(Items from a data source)
************

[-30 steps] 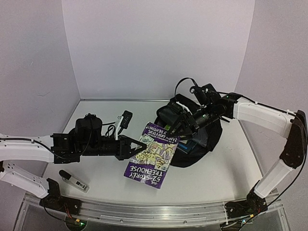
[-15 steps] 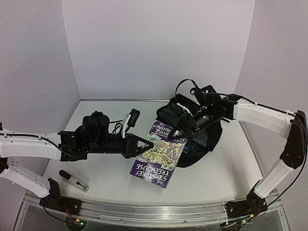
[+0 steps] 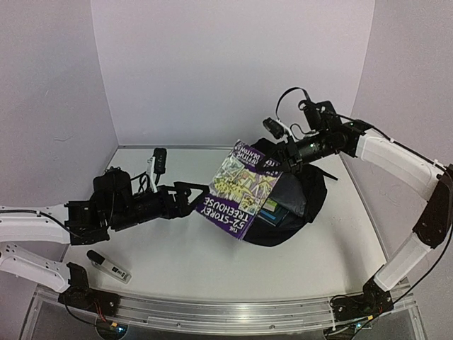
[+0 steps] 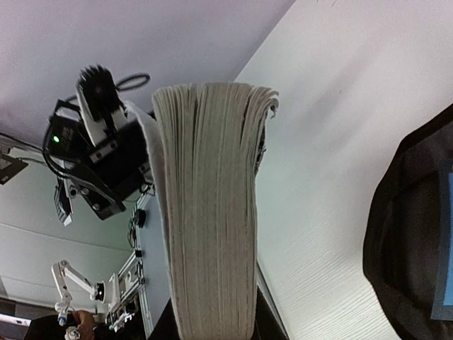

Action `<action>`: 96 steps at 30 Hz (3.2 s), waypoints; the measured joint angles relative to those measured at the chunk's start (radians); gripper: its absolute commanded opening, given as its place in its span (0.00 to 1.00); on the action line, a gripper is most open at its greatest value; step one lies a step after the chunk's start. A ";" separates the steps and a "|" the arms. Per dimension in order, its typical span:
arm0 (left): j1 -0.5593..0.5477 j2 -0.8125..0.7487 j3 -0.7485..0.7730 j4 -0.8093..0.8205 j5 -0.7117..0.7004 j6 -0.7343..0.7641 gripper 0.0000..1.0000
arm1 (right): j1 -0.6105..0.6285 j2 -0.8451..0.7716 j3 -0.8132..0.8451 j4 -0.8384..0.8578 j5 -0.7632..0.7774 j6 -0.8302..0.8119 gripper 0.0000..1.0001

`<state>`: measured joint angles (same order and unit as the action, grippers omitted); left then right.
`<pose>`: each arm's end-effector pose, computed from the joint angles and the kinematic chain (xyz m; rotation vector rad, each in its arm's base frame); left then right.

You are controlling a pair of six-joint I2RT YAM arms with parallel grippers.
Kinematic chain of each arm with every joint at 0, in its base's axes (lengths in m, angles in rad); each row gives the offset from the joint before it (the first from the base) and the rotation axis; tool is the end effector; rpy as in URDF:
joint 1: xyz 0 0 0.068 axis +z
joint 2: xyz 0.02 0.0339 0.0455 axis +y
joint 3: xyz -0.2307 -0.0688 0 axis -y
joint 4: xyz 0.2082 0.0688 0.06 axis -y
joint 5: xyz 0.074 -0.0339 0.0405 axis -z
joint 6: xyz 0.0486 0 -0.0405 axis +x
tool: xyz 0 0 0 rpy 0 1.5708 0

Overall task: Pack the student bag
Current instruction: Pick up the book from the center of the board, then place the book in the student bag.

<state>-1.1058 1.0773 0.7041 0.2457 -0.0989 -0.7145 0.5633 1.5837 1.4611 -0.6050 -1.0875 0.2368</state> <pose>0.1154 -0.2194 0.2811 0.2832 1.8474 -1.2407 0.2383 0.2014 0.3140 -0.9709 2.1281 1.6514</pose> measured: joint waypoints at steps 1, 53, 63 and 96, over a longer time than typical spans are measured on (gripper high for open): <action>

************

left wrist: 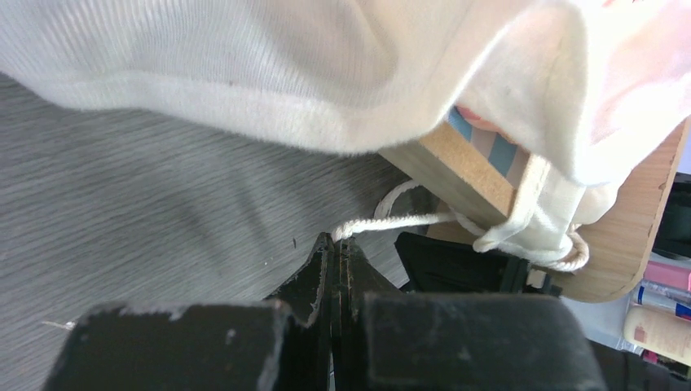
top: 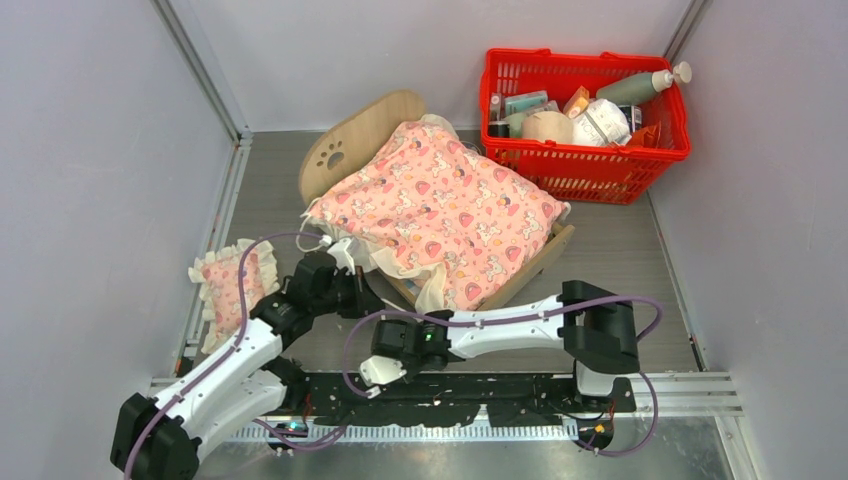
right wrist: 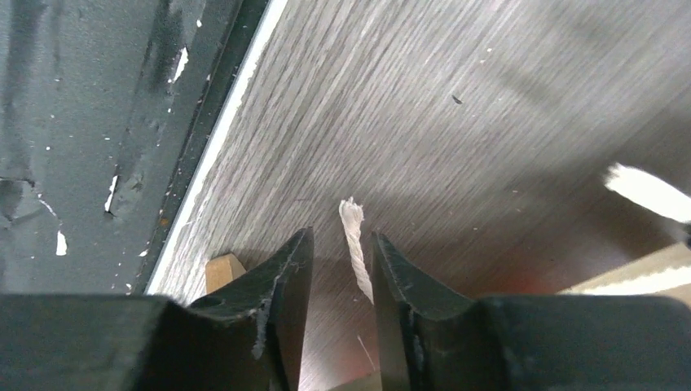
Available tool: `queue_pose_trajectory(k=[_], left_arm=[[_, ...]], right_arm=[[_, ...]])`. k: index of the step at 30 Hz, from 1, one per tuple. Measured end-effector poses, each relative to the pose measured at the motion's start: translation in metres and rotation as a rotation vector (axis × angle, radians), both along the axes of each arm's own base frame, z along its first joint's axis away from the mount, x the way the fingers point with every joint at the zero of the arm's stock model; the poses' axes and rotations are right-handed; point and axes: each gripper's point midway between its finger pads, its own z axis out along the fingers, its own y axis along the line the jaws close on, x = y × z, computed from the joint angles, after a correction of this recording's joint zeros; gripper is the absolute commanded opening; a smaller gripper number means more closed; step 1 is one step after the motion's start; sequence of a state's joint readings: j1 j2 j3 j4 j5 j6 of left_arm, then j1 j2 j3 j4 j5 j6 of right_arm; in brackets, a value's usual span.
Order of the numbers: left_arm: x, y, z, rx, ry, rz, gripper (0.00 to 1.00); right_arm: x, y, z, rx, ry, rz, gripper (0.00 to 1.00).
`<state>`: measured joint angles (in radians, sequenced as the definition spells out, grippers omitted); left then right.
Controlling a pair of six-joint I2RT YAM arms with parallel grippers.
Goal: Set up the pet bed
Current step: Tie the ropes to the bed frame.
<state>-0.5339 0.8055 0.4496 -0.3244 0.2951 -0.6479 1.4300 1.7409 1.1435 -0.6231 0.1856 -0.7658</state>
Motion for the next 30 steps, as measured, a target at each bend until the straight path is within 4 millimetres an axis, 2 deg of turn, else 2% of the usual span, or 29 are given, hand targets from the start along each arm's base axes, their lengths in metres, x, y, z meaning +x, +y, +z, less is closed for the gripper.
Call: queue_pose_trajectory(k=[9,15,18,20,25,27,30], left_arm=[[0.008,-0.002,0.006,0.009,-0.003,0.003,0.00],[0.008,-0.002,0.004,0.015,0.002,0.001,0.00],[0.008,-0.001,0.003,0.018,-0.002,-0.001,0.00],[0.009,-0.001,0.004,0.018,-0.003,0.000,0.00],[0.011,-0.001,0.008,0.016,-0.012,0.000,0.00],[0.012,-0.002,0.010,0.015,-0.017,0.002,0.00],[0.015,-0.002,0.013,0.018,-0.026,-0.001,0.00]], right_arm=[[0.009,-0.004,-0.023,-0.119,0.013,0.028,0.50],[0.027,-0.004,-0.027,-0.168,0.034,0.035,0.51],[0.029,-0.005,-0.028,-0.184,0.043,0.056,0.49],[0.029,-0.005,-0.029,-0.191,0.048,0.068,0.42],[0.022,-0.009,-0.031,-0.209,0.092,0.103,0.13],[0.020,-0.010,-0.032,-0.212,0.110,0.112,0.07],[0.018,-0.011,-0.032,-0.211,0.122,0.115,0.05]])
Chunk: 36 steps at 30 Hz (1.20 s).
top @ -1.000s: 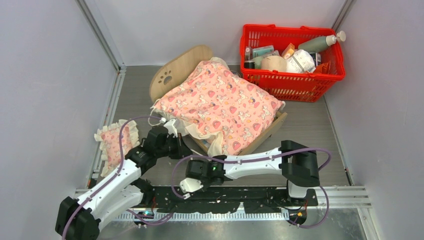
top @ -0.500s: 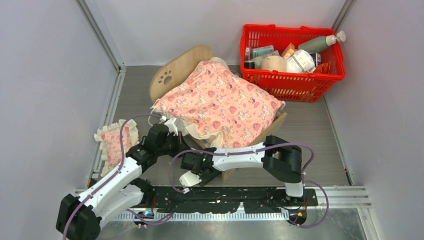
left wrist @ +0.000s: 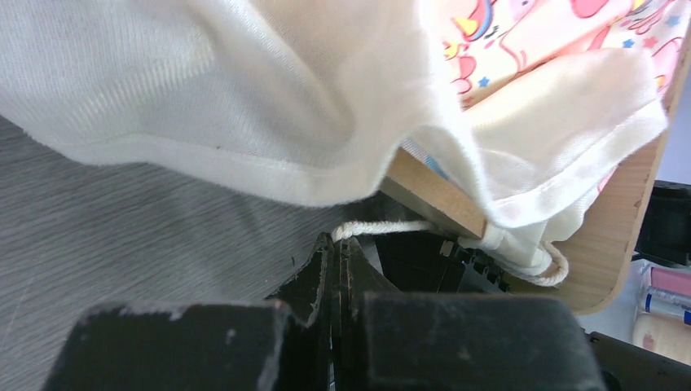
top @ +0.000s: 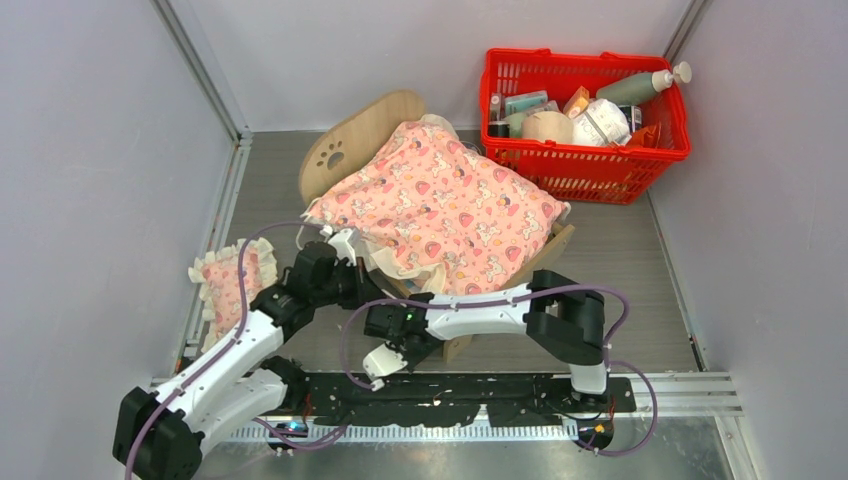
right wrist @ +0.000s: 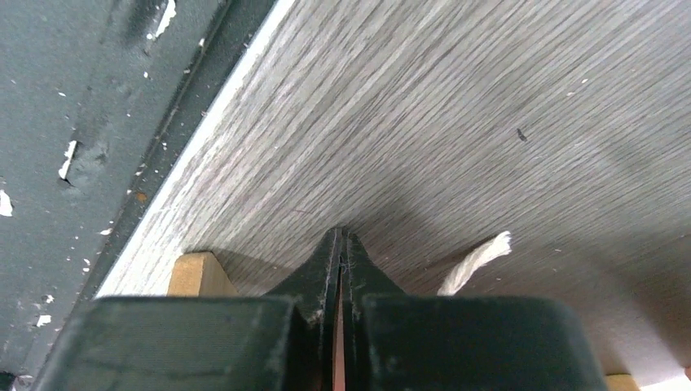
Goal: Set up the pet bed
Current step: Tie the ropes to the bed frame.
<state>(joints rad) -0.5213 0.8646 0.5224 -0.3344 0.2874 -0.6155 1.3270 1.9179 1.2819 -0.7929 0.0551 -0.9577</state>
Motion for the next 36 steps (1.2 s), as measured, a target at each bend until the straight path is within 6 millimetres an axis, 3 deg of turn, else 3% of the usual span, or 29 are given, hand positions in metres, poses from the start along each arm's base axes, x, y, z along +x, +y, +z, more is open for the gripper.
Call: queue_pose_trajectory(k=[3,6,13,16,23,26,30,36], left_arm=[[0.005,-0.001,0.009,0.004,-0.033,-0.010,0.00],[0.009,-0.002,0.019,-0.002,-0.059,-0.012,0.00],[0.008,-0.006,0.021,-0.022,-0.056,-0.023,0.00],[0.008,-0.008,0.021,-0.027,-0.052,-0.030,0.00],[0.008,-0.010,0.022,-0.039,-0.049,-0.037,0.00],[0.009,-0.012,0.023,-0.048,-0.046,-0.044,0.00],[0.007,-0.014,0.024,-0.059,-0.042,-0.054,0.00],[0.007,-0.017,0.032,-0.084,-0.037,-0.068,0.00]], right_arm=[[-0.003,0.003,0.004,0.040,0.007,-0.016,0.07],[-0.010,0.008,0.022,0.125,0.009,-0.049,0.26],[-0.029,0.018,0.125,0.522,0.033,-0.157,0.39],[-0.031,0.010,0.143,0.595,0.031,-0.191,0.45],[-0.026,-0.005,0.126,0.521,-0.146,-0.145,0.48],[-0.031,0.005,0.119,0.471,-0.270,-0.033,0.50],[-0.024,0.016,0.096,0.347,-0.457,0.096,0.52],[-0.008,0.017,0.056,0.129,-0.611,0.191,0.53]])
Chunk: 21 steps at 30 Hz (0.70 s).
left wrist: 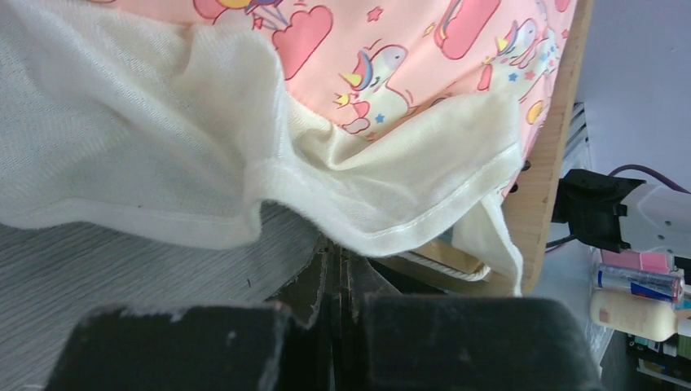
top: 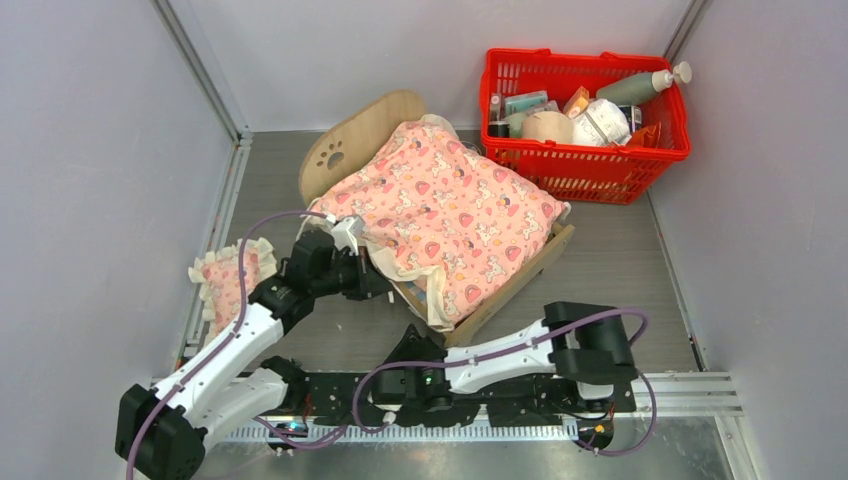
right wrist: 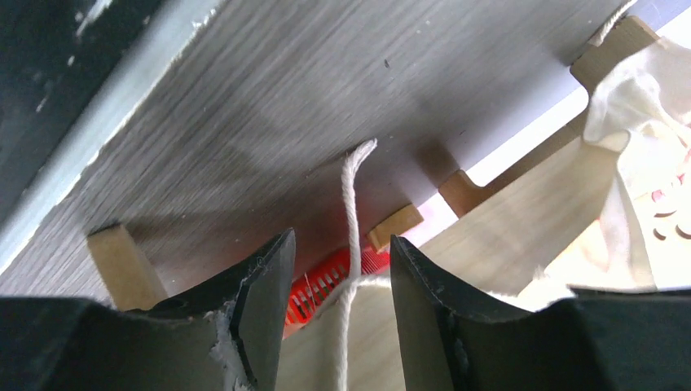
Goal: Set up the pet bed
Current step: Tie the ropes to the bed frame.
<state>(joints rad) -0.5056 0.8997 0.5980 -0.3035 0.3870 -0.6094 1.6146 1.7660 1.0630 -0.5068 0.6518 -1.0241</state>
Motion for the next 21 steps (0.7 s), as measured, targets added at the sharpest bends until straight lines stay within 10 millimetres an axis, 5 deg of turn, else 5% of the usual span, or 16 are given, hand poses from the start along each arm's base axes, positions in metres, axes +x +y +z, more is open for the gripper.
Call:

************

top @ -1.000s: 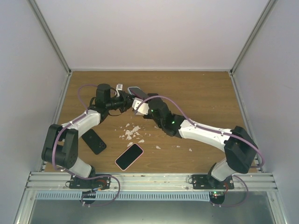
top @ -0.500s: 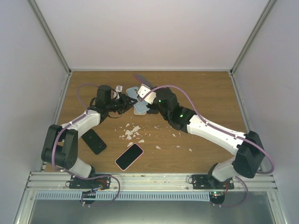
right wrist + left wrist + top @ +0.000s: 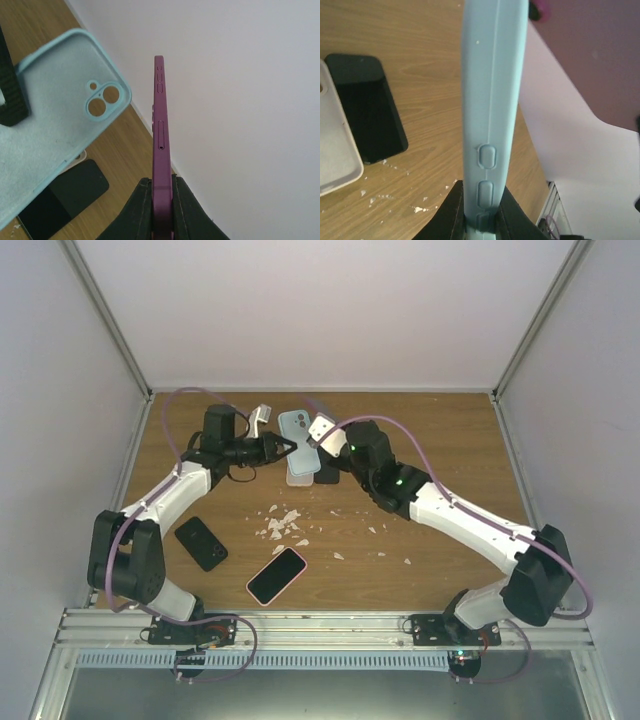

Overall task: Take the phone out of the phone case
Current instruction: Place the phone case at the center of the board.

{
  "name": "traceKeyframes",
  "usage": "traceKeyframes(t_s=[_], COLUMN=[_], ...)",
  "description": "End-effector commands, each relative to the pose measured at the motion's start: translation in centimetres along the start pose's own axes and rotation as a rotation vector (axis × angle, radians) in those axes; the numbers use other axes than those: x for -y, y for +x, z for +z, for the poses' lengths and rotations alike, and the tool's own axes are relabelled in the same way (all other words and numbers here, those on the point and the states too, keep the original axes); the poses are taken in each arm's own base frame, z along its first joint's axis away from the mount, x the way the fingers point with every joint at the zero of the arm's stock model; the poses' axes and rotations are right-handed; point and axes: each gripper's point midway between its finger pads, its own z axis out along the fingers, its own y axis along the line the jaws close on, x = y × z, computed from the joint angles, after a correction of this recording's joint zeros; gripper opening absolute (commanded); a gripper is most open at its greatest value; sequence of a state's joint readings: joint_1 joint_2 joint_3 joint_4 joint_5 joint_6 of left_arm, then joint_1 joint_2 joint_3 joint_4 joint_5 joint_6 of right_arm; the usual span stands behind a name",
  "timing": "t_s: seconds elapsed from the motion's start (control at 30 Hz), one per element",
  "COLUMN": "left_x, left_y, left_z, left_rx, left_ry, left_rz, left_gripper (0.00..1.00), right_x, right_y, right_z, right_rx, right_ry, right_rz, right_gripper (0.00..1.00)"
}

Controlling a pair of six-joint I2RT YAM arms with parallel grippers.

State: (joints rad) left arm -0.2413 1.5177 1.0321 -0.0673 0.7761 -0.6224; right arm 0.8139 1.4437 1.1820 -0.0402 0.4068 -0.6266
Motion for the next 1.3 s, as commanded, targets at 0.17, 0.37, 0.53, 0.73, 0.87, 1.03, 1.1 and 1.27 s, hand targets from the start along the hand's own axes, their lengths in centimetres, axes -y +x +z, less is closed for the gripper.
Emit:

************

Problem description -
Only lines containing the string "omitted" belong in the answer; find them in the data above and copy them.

Result of the exercise -
`<state>`: measured joint angles (same order and unit as the action, grippers omitted); left then right.
`<state>`: measured joint angles (in radians, sequenced as the definition spells out, grippers omitted); left then right.

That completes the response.